WHAT TO WORK ON: Begin at the first line below and copy each line exactly, ending with the line where "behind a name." appears.

Records from a data collection:

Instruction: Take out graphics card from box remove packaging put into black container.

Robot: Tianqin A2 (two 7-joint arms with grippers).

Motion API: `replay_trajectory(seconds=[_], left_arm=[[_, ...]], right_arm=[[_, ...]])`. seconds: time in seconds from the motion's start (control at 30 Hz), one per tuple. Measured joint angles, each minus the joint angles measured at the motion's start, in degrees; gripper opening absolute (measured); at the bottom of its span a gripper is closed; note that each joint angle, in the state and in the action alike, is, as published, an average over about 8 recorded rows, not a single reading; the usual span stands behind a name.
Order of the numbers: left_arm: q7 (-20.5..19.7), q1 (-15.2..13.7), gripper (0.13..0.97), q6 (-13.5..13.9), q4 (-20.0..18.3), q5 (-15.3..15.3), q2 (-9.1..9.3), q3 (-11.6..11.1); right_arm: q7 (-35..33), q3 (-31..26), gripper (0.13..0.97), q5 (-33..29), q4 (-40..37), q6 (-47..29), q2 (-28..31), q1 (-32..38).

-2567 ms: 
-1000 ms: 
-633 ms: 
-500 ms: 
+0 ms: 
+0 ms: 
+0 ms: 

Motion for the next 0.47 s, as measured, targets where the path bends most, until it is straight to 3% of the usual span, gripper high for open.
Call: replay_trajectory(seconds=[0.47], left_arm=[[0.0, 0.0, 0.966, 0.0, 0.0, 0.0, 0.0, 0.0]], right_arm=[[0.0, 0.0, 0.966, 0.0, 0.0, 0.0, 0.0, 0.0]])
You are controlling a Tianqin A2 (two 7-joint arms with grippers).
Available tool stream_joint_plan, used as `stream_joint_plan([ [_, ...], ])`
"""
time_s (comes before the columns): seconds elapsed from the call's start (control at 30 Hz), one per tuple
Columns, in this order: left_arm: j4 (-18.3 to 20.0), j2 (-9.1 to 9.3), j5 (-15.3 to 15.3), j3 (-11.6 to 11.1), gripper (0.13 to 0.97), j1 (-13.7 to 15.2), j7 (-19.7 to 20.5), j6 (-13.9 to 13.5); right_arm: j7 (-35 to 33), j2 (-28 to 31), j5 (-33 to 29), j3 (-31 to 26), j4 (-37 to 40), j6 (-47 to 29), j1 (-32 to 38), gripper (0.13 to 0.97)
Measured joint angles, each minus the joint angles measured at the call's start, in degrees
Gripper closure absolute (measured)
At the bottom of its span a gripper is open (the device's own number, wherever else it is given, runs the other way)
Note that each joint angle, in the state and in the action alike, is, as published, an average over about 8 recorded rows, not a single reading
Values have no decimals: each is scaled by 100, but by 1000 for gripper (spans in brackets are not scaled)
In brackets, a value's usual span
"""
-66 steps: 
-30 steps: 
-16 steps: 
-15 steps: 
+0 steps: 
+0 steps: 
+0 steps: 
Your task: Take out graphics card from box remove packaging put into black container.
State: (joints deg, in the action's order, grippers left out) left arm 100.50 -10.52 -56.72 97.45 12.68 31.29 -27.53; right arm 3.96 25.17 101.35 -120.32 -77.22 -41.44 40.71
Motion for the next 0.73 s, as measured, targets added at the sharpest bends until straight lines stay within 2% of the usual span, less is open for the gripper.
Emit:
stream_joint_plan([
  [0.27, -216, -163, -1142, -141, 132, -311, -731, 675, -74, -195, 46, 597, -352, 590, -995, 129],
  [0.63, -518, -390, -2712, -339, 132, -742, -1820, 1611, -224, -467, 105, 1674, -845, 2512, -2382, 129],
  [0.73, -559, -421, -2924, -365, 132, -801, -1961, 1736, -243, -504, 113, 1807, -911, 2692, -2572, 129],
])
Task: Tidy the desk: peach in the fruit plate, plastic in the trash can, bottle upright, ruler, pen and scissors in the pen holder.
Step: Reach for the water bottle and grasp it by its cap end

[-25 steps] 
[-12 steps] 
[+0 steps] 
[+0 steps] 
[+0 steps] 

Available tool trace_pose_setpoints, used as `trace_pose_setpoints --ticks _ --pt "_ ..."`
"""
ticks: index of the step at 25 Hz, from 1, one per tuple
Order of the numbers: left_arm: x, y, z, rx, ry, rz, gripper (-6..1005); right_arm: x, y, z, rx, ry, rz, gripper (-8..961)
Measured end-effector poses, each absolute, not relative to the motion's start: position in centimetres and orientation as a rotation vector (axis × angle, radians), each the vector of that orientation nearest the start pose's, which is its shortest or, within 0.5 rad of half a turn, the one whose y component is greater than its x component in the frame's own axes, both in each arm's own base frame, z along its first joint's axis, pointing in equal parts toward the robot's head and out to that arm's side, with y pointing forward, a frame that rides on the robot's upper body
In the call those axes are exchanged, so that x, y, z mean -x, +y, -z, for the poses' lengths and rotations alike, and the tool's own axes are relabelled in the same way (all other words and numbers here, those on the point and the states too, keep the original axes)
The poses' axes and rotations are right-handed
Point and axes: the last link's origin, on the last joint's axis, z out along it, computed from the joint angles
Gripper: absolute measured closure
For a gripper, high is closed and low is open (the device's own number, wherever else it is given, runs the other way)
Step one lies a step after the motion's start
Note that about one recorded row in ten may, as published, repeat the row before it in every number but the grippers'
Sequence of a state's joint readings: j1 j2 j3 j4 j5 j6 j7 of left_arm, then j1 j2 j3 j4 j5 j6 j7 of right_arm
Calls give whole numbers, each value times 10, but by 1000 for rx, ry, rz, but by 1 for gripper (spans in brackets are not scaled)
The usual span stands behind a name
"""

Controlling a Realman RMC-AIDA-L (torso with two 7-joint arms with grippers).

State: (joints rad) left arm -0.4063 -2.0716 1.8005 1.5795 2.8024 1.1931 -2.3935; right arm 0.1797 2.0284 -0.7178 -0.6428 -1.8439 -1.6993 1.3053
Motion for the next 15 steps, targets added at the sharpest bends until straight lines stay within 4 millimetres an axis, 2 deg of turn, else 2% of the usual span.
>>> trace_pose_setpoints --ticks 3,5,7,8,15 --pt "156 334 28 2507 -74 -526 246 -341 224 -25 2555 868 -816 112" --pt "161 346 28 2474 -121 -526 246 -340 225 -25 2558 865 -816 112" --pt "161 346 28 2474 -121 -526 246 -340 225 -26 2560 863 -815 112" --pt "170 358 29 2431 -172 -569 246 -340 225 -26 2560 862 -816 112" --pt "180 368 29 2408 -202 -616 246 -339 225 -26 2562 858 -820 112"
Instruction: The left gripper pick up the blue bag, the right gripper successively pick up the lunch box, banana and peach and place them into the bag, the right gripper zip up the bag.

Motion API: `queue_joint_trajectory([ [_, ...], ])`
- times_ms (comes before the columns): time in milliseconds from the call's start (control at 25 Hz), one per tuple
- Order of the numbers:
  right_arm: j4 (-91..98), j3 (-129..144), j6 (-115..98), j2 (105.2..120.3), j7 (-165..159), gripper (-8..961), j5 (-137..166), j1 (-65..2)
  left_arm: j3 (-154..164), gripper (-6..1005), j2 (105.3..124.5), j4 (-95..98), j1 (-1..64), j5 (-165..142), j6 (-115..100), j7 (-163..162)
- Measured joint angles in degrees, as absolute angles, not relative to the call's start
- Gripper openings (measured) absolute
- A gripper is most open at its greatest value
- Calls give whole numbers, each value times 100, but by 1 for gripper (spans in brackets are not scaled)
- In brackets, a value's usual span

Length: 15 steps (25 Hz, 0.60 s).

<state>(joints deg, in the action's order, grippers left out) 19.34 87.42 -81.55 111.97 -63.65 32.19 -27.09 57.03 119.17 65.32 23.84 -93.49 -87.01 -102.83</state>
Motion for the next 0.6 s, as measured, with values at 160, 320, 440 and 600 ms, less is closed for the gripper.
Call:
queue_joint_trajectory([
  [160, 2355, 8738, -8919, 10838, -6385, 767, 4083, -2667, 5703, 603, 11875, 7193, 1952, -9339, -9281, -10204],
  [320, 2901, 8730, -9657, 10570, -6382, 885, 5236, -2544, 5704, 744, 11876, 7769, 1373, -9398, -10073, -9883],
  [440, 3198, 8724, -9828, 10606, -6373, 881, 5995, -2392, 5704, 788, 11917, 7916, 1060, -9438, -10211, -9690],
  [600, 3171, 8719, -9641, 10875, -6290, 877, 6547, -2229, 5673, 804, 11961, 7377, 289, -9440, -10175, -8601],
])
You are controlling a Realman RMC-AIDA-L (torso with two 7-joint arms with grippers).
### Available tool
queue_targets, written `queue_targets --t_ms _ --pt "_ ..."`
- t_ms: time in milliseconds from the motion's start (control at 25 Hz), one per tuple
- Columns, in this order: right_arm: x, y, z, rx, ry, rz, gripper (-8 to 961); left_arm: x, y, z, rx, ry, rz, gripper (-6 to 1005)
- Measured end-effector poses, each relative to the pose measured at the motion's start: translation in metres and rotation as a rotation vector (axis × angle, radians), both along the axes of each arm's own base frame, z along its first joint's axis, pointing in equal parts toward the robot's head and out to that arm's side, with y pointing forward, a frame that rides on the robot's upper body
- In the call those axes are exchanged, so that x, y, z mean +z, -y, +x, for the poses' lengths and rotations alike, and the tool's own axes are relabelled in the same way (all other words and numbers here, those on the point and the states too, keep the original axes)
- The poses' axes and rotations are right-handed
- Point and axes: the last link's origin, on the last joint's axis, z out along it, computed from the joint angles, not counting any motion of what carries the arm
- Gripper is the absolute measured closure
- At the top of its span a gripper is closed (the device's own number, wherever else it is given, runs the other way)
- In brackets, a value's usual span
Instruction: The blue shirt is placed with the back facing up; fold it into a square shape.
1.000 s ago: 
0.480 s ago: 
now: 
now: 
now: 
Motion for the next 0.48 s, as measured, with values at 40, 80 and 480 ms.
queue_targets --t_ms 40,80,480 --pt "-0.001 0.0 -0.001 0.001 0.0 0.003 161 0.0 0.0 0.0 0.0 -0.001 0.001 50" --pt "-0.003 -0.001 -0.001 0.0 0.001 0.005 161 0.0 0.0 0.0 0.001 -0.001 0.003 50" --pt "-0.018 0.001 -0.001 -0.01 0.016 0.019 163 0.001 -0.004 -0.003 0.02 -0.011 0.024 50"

TASK SOLUTION:
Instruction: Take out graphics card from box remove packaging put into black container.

Robot: Tianqin A2 (two 7-joint arms with grippers).

Motion API: `replay_trajectory(seconds=[_], left_arm=[[_, ...]], right_arm=[[_, ...]])`. seconds: time in seconds from the motion's start (control at 30 Hz), one per tuple. Measured joint angles, each minus the joint angles measured at the motion's start, in degrees; gripper opening absolute (measured); at the bottom of its span a gripper is closed; note that each joint angle, in the state and in the action alike, is, as published, an average over about 8 recorded rows, not a single reading; the usual span stands behind a name.

The requested output is complete.